Assignment ▸
All that should come back is the lines of the data below from the one containing "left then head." to the one containing "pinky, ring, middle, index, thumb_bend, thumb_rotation", inclusive, exactly as they stand.

Source data
━━━━━━━━

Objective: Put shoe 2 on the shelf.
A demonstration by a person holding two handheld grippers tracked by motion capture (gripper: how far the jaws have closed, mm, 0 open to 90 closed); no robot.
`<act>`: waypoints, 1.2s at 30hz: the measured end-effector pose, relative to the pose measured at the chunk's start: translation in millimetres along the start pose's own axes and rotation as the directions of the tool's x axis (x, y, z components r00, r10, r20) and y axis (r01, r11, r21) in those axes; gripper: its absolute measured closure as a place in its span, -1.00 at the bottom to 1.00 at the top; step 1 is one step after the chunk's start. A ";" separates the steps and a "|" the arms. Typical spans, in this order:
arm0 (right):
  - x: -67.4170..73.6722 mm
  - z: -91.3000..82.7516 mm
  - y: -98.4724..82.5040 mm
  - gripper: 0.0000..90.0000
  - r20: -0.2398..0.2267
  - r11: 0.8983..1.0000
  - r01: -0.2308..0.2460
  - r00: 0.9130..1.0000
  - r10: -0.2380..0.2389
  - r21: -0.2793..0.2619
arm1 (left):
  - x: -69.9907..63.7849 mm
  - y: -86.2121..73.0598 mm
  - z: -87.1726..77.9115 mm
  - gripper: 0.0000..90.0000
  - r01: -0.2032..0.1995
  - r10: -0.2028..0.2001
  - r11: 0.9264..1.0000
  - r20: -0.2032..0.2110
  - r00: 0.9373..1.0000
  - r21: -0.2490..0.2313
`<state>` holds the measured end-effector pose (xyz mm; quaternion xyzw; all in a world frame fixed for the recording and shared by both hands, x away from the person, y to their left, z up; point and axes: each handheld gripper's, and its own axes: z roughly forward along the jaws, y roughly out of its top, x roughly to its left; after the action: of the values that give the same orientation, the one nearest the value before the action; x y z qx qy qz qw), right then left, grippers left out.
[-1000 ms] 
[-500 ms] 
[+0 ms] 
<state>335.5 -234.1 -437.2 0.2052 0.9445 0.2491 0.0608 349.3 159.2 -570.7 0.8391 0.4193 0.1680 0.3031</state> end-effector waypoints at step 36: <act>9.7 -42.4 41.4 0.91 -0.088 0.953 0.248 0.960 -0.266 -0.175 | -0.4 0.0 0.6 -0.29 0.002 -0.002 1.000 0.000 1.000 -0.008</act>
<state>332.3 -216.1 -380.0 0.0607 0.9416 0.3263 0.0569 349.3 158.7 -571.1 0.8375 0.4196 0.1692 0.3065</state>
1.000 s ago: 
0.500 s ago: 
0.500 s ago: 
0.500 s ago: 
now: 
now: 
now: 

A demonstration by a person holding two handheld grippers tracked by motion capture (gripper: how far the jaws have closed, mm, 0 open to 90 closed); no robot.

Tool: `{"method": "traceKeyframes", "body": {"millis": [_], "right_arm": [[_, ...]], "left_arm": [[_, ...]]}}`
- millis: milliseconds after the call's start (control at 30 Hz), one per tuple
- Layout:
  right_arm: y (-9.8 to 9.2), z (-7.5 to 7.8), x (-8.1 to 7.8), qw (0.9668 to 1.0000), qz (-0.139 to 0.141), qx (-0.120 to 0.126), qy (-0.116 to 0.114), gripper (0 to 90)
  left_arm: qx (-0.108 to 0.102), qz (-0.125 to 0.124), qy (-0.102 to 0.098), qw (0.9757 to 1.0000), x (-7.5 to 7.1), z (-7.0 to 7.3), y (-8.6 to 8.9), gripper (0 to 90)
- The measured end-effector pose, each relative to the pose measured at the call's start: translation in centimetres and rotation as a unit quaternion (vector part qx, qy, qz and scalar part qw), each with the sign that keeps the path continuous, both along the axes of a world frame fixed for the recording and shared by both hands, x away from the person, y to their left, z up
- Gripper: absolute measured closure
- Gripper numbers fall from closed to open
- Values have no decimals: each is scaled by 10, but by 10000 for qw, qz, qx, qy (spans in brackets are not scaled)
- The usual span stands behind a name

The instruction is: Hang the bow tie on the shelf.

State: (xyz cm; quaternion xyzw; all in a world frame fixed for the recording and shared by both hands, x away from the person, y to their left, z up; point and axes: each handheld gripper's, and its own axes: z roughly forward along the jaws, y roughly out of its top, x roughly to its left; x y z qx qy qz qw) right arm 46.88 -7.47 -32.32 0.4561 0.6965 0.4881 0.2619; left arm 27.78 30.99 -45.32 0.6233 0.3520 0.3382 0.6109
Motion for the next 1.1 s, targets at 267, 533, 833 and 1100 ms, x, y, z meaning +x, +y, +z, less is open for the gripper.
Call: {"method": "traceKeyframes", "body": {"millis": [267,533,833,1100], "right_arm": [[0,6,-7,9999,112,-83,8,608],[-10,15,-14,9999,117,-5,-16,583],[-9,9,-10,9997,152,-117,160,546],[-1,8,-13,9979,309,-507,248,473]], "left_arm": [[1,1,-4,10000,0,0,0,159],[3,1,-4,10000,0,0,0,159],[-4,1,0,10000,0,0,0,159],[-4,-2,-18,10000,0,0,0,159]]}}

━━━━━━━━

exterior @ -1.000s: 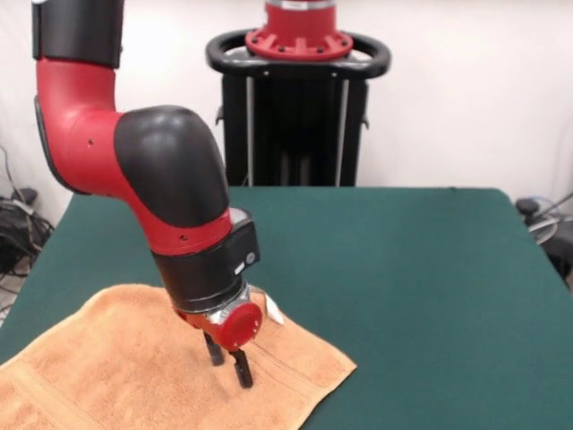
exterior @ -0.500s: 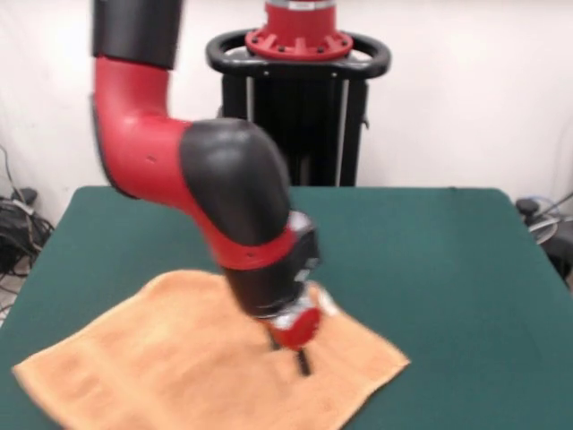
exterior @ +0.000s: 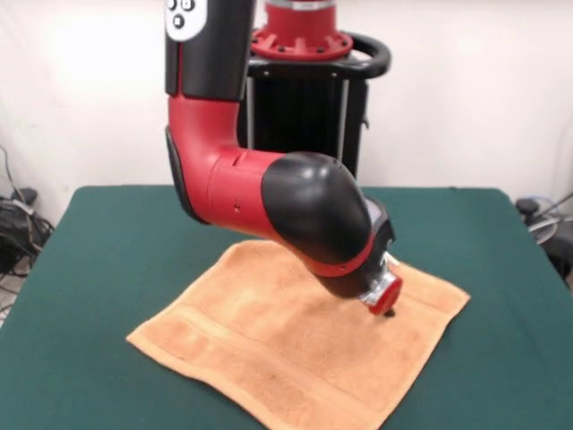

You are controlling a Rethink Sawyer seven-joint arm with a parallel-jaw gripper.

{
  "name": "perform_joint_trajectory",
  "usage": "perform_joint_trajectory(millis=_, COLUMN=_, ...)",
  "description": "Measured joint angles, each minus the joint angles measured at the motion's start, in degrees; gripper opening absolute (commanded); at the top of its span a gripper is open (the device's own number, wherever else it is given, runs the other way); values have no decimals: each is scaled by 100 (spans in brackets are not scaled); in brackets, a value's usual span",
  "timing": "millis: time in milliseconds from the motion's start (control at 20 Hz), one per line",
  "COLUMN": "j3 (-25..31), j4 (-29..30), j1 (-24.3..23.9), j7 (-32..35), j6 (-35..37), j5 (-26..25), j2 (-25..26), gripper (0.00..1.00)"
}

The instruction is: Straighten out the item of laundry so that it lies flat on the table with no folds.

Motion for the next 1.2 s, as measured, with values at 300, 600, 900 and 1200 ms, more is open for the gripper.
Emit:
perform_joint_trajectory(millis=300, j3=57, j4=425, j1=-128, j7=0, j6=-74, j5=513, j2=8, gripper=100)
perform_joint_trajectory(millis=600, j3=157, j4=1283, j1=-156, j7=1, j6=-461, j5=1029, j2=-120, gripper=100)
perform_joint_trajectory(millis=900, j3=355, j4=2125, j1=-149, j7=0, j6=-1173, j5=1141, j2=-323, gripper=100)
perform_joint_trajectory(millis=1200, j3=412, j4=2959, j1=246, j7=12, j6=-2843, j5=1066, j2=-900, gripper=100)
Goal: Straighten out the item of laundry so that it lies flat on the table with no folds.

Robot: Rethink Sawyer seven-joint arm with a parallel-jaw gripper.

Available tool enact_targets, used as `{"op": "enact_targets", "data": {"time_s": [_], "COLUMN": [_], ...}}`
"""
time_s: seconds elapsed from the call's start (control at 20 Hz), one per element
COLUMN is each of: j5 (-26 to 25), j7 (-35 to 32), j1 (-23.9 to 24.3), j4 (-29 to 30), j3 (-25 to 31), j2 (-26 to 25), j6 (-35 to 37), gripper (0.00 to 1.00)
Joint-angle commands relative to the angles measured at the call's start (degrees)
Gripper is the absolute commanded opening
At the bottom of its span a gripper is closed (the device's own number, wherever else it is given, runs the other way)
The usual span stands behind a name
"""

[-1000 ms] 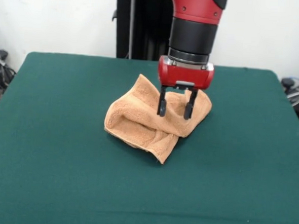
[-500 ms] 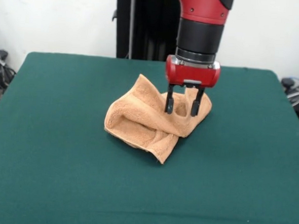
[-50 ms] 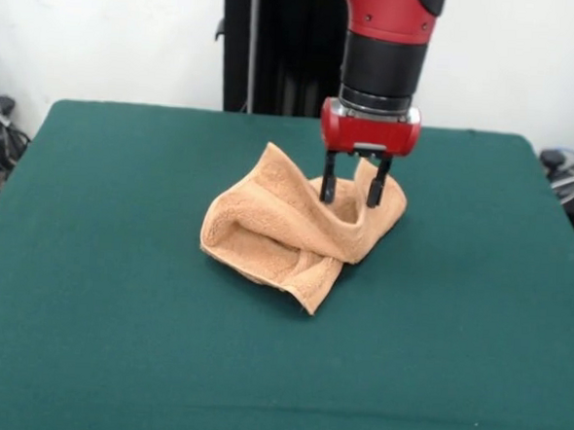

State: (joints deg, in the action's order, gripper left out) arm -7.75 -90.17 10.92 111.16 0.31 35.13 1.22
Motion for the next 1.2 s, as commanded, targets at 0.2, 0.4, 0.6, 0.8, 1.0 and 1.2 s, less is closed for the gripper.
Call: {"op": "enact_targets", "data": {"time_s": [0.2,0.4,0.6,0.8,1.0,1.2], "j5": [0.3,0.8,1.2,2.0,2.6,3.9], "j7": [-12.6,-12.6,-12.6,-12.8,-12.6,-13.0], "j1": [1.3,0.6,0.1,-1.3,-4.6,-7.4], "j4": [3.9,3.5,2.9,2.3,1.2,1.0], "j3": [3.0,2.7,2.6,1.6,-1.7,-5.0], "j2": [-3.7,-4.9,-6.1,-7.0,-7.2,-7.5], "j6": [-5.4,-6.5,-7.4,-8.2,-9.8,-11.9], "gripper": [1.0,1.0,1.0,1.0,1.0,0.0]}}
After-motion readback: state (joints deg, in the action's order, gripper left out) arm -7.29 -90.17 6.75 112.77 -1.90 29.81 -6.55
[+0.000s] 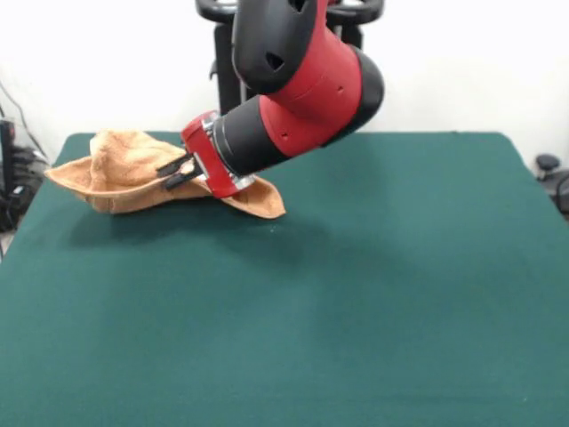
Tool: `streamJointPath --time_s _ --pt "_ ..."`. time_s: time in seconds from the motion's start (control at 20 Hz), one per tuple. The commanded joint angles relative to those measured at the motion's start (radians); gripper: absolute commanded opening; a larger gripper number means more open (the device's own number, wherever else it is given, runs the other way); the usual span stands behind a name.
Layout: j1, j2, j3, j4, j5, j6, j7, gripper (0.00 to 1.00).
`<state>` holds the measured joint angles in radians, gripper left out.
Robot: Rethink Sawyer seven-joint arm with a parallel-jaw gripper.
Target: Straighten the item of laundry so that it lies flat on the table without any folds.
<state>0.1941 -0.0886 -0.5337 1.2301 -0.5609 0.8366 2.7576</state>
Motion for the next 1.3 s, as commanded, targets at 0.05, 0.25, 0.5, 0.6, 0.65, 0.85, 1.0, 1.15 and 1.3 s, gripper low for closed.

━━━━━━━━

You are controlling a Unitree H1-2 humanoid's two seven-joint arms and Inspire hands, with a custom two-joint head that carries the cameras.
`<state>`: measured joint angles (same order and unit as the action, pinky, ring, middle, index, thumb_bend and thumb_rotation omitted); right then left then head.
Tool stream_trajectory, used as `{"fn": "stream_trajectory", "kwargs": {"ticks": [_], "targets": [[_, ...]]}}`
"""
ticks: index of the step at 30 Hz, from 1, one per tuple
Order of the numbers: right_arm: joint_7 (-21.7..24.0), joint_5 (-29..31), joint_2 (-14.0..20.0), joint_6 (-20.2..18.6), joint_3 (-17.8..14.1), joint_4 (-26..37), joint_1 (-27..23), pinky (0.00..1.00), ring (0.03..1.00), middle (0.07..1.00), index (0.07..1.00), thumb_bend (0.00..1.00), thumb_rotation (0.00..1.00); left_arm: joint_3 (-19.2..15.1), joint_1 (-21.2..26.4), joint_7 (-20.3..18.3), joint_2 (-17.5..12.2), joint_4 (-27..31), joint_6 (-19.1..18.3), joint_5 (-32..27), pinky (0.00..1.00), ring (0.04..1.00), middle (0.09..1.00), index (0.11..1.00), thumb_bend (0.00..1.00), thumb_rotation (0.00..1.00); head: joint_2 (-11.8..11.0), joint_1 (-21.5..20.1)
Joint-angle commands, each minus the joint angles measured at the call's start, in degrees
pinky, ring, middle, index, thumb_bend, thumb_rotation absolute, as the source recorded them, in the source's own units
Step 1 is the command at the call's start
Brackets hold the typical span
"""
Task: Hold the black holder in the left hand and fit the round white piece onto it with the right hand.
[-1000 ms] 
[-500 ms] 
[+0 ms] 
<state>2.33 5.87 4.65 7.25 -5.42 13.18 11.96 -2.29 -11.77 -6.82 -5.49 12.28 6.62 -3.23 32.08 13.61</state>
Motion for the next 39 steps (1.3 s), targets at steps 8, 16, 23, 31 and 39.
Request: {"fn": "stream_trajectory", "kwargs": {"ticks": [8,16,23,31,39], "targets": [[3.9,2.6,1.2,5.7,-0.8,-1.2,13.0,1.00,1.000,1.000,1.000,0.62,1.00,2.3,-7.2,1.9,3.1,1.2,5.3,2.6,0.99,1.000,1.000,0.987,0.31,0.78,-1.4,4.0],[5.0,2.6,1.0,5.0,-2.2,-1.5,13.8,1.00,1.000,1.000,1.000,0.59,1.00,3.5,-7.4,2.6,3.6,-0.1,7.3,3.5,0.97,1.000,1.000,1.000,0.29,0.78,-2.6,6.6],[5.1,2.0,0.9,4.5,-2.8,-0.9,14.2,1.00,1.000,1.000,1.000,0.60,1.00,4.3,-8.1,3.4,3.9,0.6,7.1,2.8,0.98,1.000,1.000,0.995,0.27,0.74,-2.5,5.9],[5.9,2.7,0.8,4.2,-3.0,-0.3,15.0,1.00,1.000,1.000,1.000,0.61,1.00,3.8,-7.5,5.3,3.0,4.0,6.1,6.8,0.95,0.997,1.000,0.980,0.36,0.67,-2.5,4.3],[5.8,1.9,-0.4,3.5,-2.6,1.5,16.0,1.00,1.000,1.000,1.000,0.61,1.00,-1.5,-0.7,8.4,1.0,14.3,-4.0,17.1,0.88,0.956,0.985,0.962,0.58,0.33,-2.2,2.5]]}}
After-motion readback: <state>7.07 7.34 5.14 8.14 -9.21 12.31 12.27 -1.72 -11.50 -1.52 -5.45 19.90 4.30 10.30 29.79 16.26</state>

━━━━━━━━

Result for this task ▸
`<state>`: measured joint angles (same order and unit as the action, pinky, ring, middle, index, thumb_bend and thumb_rotation omitted); right then left then head.
Tool stream_trajectory, used as `{"fn": "stream_trajectory", "kwargs": {"ticks": [_], "targets": [[_, ...]]}}`
"""
ticks: index of the step at 30 Hz, from 1, one per tuple
Order of the numbers: right_arm: joint_7 (-21.7..24.0), joint_5 (-29..31), joint_2 (-14.0..20.0), joint_6 (-20.2..18.6), joint_3 (-17.8..14.1), joint_4 (-26..37), joint_1 (-27..23), pinky (0.00..1.00), ring (0.03..1.00), middle (0.07..1.00), index (0.07..1.00), thumb_bend (0.00..1.00), thumb_rotation (0.00..1.00); left_arm: joint_3 (-19.2..15.1), joint_1 (-21.2..26.4), joint_7 (-20.3..18.3), joint_2 (-17.5..12.2), joint_4 (-27..31), joint_6 (-19.1..18.3), joint_5 (-32..27), pinky (0.00..1.00), ring (0.04..1.00), middle (0.09..1.00), index (0.11..1.00), thumb_bend (0.00..1.00), thumb_rotation (0.00..1.00); head: joint_2 (-11.8..11.0), joint_1 (-21.5..20.1)
Joint-angle commands, each minus the joint angles measured at the call's start, in degrees
pinky, ring, middle, index, thumb_bend, thumb_rotation absolute, as the source recorded them, in the source's own units

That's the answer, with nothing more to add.